What carries the argument
The entropy-to-chunk mapping that applies the fixed rule H_ref = log K to fixed-bin activation histograms to decide the chunk size for each selective scan kernel invocation.
If this is right
- Kernel latency drops by roughly four times when the entropy rule replaces an unoptimized baseline on both consumer and data-center GPUs.
- Routed inference using entropy-guided chunks produces identical outputs and metrics to static chunk selection.
- Scheduling overhead falls to 0.7 percent when a sequence-length-keyed table replaces per-sequence histogram sampling.
- A single fixed sequence-length rule matches the performance of per-regime chunk oracles in balanced serving workloads.
Where Pith is reading between the lines
- Hardware or compiler primitives that make entropy histogram collection and chunk selection nearly free could allow the dynamic rule to exceed static throughput in end-to-end runs.

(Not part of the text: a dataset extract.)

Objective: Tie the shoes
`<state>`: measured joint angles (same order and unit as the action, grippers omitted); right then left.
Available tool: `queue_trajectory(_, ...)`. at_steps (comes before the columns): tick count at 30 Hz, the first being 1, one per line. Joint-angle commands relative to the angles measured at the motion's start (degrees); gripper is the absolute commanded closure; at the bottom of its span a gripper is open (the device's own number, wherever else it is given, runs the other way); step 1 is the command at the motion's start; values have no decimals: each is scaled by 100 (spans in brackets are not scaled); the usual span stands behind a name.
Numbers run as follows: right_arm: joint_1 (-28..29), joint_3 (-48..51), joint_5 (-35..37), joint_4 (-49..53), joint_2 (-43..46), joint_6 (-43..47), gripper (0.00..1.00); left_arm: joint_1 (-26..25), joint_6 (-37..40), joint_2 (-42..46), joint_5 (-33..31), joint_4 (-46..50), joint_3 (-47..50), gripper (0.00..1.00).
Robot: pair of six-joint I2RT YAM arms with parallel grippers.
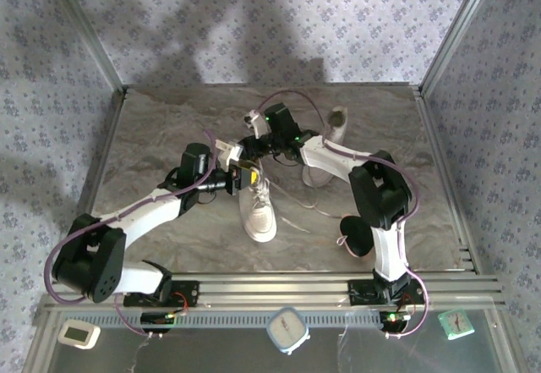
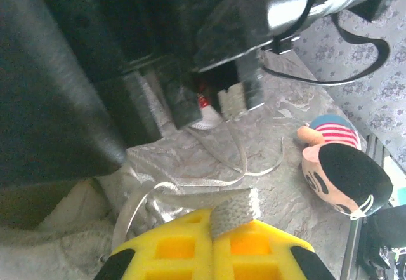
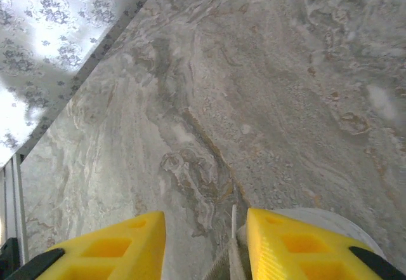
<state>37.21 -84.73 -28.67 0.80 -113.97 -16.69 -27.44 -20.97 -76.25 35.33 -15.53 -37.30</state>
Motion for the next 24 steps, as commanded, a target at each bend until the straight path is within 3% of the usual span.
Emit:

- The same entropy signal could be tested for scheduling decisions in other linear-time sequence models whose compute patterns also vary with input statistics.
- Re-calibrating the reference entropy value on larger model scales or different accelerators might extend the kernel-level gains without increasing overhead.
Load-bearing premise
Activation entropy from fixed-bin histograms accurately predicts the per-sequence optimal chunk size for selective scan kernels across the tested models and workloads.
What would settle it
On a new sequence or checkpoint, compute the chunk chosen by H_ref = log K and measure its kernel latency; if that latency exceeds the latency of the empirically best chunk size for the same sequence by more than a small margin, the predictive mapping fails.
Figures
read the original abstract
Mamba selective state space models (SSMs) provide linear-time sequence modeling but remain sensitive to selective-scan chunk scheduling. We present COREY, a \emph{concept-and-feasibility} runtime scheduler that maps fixed-bin activation entropy to chunk size. We evaluate COREY in three tiers: a prototype cost model, real-checkpoint kernel timing, and routed end-to-end ablations on modern GPUs. At the kernel level, a calibrated rule, \(H_{\mathrm{ref}}=\log K\), recovers the locally optimal chunk and matches a one-time static oracle, yielding \(4.41\times\) lower latency than an unoptimized baseline on a consumer GPU and \(3.90\times\)--\(4.04\times\) lower latency on a data-center accelerator. Routing this choice into a patched live scan kernel closes the engineering loop without improving end-to-end speed: in unified routed ablations, the best static chunk outperforms all entropy-guided and proxy schedulers. Sampled-histogram COREY adds \(+4.6\%\) overhead; a guarded fallback to Static-512 reduces this to \(+1.3\%\); and a lightweight sequence-length-keyed table further reduces it to \(+0.7\%\). However, both remain slower than the static oracle because they retain scheduling cost. On an 80-prompt LongBench subset, passive and routed inference are exactly output-equivalent, with \(100\%\) greedy-token agreement and zero metric deltas. A mixed-regime study shows that a single sequence-length rule matches the per-regime chunk oracle for balanced serving. COREY is therefore validated as a quality-preserving scheduling prototype, but current entropy statistics are not a robust throughput win over static chunk tuning on measured SSM checkpoint workloads. SourceCode: https://github.com/mabo1215/COREY_Transformer/.
Editorial analysis
A structured set of objections, weighed in public.
Referee Report
Summary. The manuscript introduces COREY, a concept-and-feasibility runtime scheduler for Mamba selective-scan kernels that maps fixed-bin activation entropy to chunk size via the calibrated rule H_ref = log K. Kernel-level timings show this rule recovers locally optimal chunks and matches a static oracle (4.41× latency reduction on consumer GPU, 3.90–4.04× on data-center accelerator). End-to-end routed ablations on LongBench, however, find that the best static chunk outperforms all entropy-guided and proxy schedulers; overheads are quantified (+4.6% for sampled-histogram, +1.3% guarded, +0.7% table-based) and output equivalence is verified (100% token agreement). A mixed-regime study shows a single sequence-length rule suffices for balanced serving.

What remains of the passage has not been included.